The high test AUC can be explained, but first let's use some notations:

  • The real normal data distribution will be called *the target normal distribution", in the sense that you want to learn it. It is the interval [0;14000[
  • The real anomalous area (cannot talk about a distribution in this setting) will be called "the target anomaly area". It is the interval [14000;+infinity[
  • The learned normal distribution will be called the "learned normal distribution", obviously.
  • The learned anomalous area will be called the "learned anomalous area"

So the learned distribution consists in small clusters around areas of higher training data density. Since you (supposedly) have a few outliers and a lot of normal points, the learned distribution still intersects well with the target normal distribution, but not with the target anomalous area, where only a few areas will belong to the learned normal distribution. You can verify this on your graph: there are only a few vectors in the target anomalous area.

Now when you apply the algorithm on the test set, it is not likely that a point from the test set in the target anomalous area falls into the intersection of the learned normal distribution and the target anomalous area, because this intersection is very small. But this is only due to the small number of data points in this anomalous area, not to a successful learning process. Hence these points will still be labeled as anomalies and you get a misleading high AUC score.

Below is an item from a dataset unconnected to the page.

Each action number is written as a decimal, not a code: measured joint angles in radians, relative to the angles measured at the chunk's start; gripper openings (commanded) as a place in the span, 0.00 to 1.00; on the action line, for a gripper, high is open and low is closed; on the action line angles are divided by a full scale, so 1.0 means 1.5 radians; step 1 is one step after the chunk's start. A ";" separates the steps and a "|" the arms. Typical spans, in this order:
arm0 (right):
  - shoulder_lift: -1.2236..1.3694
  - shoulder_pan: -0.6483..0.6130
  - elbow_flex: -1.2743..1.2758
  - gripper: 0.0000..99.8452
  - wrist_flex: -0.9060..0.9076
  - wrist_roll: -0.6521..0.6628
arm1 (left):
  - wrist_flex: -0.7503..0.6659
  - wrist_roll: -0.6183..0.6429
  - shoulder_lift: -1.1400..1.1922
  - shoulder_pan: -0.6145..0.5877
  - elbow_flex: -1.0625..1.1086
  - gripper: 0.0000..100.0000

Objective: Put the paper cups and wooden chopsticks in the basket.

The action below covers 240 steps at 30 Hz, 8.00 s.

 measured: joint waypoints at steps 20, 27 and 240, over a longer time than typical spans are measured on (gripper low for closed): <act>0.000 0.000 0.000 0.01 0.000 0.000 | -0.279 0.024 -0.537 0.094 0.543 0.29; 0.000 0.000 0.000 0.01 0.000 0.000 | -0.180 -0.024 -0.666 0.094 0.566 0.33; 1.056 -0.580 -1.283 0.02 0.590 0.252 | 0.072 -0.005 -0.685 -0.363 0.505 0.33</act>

At the contrary, the target normal distribution and the learned normal distribution intersects correctly, because there was more data points to learn from. So most of the normal points in the test set are classified correctly.

To sum up, your algorithm learns a completely different distribution from what you excpected. You can try to use a higher gamma value to smooth the kernels. but you will probably not avoid the classification of the areas of higher density above 14000 as normal data points. So watch out for the train AUC!

It would be very interesting to investigate these statements with graphs, you could as an example plot the [14000; +infinity[ zone, highlight the decision function boundaries and plot train and test set data points. You should get confirmation of what I am saying above (I will do it later and add the graphs if I find some time!)